A porous polymer membrane with ion exchange portions at the polymer surface can remove metal and metal ion contaminants in solution passing through the membrane, as well as any material too large to pass through the pores of the membrane. For example, commercially available ion exchange filters such as Protego® Plus DI (Entegris, Inc.) can be used. Other examples of commercially available membranes that may be used in the methods of the invention include those sold by ASTOM Corporation and Membranes International Inc.

In one embodiment, the membrane will contain at least one such ion exchange group (either by type or structure), but it will be appreciated that the number of such ion exchange groups and their filtration characteristics can be adjusted to suit the resulting halogen-substituted containing The desired purity of the purified liquid composition of the silane.

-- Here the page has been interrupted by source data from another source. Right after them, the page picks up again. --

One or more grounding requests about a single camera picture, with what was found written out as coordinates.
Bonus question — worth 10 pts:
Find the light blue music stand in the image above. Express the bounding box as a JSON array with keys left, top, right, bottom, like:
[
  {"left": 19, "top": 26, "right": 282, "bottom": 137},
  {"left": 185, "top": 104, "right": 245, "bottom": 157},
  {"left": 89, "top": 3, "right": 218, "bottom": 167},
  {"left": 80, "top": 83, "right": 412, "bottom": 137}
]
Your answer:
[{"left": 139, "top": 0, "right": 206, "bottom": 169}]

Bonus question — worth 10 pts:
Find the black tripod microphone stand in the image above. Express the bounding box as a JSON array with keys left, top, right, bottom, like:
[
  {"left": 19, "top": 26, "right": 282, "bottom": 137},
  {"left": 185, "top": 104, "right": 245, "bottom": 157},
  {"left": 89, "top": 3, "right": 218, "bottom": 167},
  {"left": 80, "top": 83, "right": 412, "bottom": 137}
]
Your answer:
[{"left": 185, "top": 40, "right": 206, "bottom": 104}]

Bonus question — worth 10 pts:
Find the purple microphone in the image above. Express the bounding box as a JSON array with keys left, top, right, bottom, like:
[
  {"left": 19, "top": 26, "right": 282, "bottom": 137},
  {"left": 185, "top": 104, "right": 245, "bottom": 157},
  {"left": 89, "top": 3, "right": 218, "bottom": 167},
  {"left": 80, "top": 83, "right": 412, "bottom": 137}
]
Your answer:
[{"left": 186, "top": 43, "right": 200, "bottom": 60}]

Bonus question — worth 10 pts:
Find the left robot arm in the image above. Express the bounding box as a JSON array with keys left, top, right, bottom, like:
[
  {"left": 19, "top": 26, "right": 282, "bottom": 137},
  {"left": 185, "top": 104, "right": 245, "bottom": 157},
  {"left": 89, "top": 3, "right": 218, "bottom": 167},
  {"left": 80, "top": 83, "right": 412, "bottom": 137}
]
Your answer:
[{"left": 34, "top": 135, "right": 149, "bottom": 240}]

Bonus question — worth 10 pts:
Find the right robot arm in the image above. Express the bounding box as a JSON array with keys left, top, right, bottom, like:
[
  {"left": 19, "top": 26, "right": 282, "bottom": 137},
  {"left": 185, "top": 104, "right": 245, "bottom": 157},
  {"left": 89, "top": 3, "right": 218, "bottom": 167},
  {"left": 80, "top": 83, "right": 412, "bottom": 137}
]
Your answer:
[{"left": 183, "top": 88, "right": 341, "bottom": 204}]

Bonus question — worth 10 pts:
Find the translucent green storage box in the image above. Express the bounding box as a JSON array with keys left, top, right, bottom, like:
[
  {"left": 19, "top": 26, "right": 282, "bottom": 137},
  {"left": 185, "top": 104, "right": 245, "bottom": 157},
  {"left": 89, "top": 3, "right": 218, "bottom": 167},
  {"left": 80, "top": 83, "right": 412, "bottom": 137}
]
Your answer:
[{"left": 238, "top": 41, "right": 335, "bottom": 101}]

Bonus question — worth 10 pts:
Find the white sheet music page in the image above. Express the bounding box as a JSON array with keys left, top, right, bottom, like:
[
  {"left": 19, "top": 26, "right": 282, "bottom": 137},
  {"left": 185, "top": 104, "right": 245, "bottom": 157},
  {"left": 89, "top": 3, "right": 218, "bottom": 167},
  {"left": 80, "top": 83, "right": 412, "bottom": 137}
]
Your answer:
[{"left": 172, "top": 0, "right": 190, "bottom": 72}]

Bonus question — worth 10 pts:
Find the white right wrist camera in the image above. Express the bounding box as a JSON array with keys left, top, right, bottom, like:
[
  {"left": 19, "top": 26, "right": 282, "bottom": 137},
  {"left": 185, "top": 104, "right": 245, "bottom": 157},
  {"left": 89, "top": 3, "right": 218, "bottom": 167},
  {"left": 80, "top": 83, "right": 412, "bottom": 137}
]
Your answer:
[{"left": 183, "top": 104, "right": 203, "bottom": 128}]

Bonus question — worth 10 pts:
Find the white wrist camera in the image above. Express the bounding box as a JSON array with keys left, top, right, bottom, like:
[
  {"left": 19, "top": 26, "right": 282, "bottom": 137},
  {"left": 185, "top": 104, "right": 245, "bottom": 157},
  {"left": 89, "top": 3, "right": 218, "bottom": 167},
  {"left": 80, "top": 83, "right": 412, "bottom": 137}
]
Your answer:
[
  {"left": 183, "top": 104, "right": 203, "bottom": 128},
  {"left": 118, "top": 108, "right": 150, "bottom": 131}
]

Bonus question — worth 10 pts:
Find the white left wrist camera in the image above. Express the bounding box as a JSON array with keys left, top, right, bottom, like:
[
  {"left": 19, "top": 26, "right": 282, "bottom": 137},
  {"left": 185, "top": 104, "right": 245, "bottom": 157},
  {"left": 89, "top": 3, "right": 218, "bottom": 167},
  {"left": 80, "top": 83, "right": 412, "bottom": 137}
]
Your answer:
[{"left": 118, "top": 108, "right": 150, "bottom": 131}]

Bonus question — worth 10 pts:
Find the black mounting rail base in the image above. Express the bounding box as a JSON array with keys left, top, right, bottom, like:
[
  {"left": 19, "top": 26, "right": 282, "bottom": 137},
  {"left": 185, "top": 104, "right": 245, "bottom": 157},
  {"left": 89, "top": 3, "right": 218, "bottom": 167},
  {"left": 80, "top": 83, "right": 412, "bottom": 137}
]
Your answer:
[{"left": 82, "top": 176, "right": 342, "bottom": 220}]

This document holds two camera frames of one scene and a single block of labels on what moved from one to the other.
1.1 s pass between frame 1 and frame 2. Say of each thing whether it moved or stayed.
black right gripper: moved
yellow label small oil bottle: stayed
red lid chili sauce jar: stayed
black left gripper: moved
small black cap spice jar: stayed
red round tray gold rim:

In one embodiment, the functionalized membrane is based on a hydrophilic functionalized nonwoven fabricated by graft polymerization. Membrane types have a higher density of ion exchange groups on the surface of the media which allows ion exchange to function efficiently. The raw materials used to prepare diiodosilane contain polyvalent metal impurities in trace amounts, such as Al, Ca, Cr, Au, Fe, Ni, Na, Ti and Zn, which have a tendency to form metal ions or charged colloids. Due to electrostatic interactions, the membranes of the present invention efficiently capture such metal ions and small colloids.

In this regard, iodine-substituted silane, e.g., diiodosilane compositions can be purified to remove virtually all metal cations that, as noted above, contribute to undesired disproportionation over time (i.e., upon storage) reaction. In the practice of the present invention, the composition of diiodosilane to be purified is contacted with, or passed through, the membrane of the present invention in order to remove undesirable metal cation contaminants such as Al, Ca, Cr, Au, Fe, Ni, Na, Ti and Zn. Diiodosilane compositions can be used neat, or as dilute solutions in inert solvents such as pentane, hexane, and heptane.

Accordingly, in a first aspect, the present invention provides a method of removing one or more metals and/or metal ions from a liquid composition comprising an iodine-substituted silane selected from the group consisting of monoiodosilane, diiodosilane Silane, triiododisilane, tetraiododisilane, monoiododisilane, diiododisilane, triiododisilane, tetraiododisilane, pentaiododisilane, and hexaiododisilane, the method comprising: contacting a filter material with the liquid The composition is contacted, the liquid composition comprises iodine-substituted silane, has one or more metals and/or metal ions as impurities, and the filter material comprises at least one hydrophilic functional group; thereby reducing one or more of the liquid composition The amount of various metals or metal ions.

In one embodiment, the iodine-substituted silane is diiodosilane. In one embodiment, a liquid composition comprising diiodosilane is passed through a filter material.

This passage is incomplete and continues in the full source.